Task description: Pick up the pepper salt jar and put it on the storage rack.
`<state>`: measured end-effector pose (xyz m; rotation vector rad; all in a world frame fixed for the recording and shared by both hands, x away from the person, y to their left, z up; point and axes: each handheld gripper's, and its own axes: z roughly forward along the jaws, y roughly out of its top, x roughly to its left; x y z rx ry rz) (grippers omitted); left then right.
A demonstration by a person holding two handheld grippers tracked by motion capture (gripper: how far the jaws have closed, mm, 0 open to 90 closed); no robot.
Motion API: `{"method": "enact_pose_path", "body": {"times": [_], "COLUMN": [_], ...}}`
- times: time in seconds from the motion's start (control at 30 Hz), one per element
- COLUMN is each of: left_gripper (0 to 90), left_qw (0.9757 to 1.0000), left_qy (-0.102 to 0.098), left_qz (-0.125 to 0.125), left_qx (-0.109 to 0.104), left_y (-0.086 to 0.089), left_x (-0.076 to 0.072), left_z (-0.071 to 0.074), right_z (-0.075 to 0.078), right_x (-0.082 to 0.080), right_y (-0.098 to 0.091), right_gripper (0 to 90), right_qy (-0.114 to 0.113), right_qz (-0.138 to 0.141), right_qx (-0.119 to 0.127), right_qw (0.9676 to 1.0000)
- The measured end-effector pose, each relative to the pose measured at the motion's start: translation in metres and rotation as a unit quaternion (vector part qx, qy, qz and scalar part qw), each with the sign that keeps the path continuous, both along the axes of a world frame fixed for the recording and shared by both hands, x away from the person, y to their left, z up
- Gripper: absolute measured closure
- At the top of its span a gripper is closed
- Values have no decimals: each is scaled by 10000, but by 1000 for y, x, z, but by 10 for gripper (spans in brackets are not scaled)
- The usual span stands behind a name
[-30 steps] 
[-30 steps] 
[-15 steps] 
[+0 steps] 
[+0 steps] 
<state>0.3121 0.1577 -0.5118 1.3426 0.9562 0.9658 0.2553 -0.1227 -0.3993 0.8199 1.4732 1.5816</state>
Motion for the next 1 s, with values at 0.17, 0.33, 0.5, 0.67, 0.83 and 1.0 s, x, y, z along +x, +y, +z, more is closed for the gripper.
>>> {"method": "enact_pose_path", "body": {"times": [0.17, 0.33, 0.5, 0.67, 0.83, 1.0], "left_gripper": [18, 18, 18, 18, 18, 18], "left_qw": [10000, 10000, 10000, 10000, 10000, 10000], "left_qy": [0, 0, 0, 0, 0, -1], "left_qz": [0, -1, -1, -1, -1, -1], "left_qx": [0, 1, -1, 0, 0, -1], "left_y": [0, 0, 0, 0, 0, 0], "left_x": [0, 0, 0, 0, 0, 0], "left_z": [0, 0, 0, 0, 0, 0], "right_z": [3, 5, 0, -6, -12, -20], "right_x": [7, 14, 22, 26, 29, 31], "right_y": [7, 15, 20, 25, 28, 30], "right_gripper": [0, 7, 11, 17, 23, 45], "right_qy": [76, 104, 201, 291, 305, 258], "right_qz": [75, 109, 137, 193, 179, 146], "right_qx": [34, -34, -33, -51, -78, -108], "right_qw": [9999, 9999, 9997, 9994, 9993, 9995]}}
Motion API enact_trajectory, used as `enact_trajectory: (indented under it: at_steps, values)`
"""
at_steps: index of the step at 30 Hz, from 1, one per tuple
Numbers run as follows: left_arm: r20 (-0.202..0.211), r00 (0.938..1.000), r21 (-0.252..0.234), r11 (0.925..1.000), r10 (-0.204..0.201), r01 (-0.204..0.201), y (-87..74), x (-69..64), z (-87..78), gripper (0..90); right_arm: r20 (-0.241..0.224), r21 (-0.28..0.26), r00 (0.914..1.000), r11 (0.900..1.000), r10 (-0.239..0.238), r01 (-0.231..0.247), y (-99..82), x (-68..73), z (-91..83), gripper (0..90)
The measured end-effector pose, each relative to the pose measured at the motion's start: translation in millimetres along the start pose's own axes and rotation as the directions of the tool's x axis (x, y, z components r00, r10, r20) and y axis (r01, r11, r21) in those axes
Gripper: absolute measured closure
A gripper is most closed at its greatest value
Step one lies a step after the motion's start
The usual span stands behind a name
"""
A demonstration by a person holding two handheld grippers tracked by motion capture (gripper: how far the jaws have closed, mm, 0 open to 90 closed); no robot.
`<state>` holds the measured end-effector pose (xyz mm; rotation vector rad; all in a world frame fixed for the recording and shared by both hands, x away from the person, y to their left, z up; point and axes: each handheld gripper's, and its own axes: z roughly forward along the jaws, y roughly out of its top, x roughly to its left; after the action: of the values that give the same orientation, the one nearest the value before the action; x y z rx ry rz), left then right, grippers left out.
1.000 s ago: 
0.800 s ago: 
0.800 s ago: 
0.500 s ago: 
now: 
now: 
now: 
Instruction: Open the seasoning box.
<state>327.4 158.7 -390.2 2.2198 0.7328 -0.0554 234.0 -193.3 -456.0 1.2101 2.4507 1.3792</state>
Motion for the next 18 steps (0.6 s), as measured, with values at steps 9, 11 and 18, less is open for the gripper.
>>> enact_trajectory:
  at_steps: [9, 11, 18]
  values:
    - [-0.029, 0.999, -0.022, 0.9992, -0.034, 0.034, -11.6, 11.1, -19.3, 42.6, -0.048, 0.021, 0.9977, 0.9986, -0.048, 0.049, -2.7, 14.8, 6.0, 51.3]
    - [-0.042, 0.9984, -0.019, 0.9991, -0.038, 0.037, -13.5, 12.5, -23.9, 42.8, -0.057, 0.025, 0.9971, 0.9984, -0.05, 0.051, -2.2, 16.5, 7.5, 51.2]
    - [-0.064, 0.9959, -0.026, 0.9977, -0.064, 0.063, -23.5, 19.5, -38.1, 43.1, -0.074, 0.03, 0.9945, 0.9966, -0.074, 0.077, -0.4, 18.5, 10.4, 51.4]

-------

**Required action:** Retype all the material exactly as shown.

**Answer section:**
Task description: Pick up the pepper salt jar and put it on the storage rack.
`<state>`: measured end-effector pose (xyz m; rotation vector rad; all in a world frame fixed for the recording and shared by both hands, x away from the person, y to their left, z up; point and axes: each handheld gripper's, and its own axes: z roughly forward along the jaws, y roughly out of its top, x roughly to its left; x y z rx ry rz) (grippers omitted); left then right.
A demonstration by a person holding two handheld grippers tracked by motion capture (gripper: how far the jaws have closed, mm, 0 open to 90 closed); no robot.
Motion API: `{"method": "enact_pose_path", "body": {"times": [_], "COLUMN": [_], ...}}`
- times: time in seconds from the motion's start (control at 30 Hz), one per element
- COLUMN is each of: left_gripper (0 to 90), left_qw (0.9757 to 1.0000), left_qy (-0.102 to 0.098), left_qz (-0.125 to 0.125), left_qx (-0.109 to 0.104), left_y (-0.086 to 0.089), left_x (-0.076 to 0.072), left_z (-0.071 to 0.074), right_z (-0.075 to 0.078), right_x (-0.082 to 0.080), right_y (-0.098 to 0.091), right_gripper (0 to 90), right_qy (-0.114 to 0.113), right_qz (-0.138 to 0.141), right_qx (-0.119 to 0.127), right_qw (0.9676 to 1.0000)
- The measured end-effector pose, each relative to the pose measured at the motion's start: translation in metres and rotation as a unit quaternion (vector part qx, qy, qz and scalar part qw), each with the sign that keeps the path continuous, both along the axes of a world frame fixed for the recording and shared by both hands, x away from the person, y to their left, z up
- Gripper: absolute measured closure
- At the top of its span a gripper is closed
- Values have no decimals: each is scaled by 10000, but by 1000 for y, x, z, but by 10 for gripper (spans in brackets are not scaled)
- The usual span stands behind a name
[-30 steps] 
[-30 steps] 
[-15 steps] 
[+0 steps] 
[+0 steps] 
<state>0.3121 0.1577 -0.5118 1.3426 0.9562 0.9658 0.2553 -0.1227 -0.3993 0.8199 1.4732 1.5816</state>
Motion for the next 1 s, with values at 0.17, 0.33, 0.5, 0.67, 0.83 and 1.0 s, x, y, z along +x, +y, +z, more is closed for the gripper.
>>> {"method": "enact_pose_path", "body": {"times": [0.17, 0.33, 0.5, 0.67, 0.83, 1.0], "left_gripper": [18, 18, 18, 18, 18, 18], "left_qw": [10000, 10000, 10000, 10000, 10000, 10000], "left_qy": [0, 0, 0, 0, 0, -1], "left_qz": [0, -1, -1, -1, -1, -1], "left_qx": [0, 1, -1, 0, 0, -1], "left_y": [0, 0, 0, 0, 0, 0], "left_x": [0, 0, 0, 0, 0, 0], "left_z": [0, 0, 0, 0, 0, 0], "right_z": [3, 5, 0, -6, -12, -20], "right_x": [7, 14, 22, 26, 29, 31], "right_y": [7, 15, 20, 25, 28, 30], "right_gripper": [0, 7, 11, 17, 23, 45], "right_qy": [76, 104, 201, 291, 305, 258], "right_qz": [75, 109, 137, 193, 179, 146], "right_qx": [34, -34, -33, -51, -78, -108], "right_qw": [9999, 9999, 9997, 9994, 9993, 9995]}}
Motion API enact_trajectory, used as `enact_trajectory: (indented under it: at_steps, values)`
"""
at_steps: index of the step at 30 Hz, from 1, one per tuple
Numbers run as follows: left_arm: r20 (-0.202..0.211), r00 (0.938..1.000), r21 (-0.252..0.234), r11 (0.925..1.000), r10 (-0.204..0.201), r01 (-0.204..0.201), y (-87..74), x (-69..64), z (-87..78), gripper (0..90); right_arm: r20 (-0.241..0.224), r21 (-0.28..0.26), r00 (0.914..1.000), r11 (0.900..1.000), r10 (-0.239..0.238), r01 (-0.231..0.247), y (-99..82), x (-68..73), z (-91..83), gripper (0..90)
The measured end-effector pose, each relative to the pose measured at the motion's start: translation in millimetres along the start pose's own axes and rotation as the directions of the tool's x axis (x, y, z components r00, r10, r20) and y axis (r01, r11, r21) in those axes
Gripper: absolute measured closure
A gripper is most closed at its greatest value
Step one lies a step after the motion's start
The usual span stands behind a name
"""
A demonstration by a person holding two handheld grippers tracked by motion capture (gripper: how far the jaws have closed, mm, 0 open to 90 closed); no robot.
`<state>` holds the measured end-effector pose (xyz mm; rotation vector rad; all in a world frame fixed for the recording and shared by both hands, x away from the person, y to their left, z up; point and axes: each handheld gripper's, and its own axes: z roughly forward along the jaws, y roughly out of its top, x roughly to its left; after the action: of the values that give the same orientation, the one nearest the value before the action; x y z rx ry rz), left then right, grippers left out.
1.000 s ago: 
0.800 s ago: 
0.800 s ago: 
0.500 s ago: 
now: 
now: 
now: 
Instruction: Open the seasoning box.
<state>327.4 158.7 -390.2 2.2198 0.7328 -0.0554 234.0 -193.3 -456.0 1.2101 2.4507 1.3792</state>
Motion for the next 18 steps (0.6 s), as measured, with values at steps 9, 11 and 18, less is open for the gripper.
>>> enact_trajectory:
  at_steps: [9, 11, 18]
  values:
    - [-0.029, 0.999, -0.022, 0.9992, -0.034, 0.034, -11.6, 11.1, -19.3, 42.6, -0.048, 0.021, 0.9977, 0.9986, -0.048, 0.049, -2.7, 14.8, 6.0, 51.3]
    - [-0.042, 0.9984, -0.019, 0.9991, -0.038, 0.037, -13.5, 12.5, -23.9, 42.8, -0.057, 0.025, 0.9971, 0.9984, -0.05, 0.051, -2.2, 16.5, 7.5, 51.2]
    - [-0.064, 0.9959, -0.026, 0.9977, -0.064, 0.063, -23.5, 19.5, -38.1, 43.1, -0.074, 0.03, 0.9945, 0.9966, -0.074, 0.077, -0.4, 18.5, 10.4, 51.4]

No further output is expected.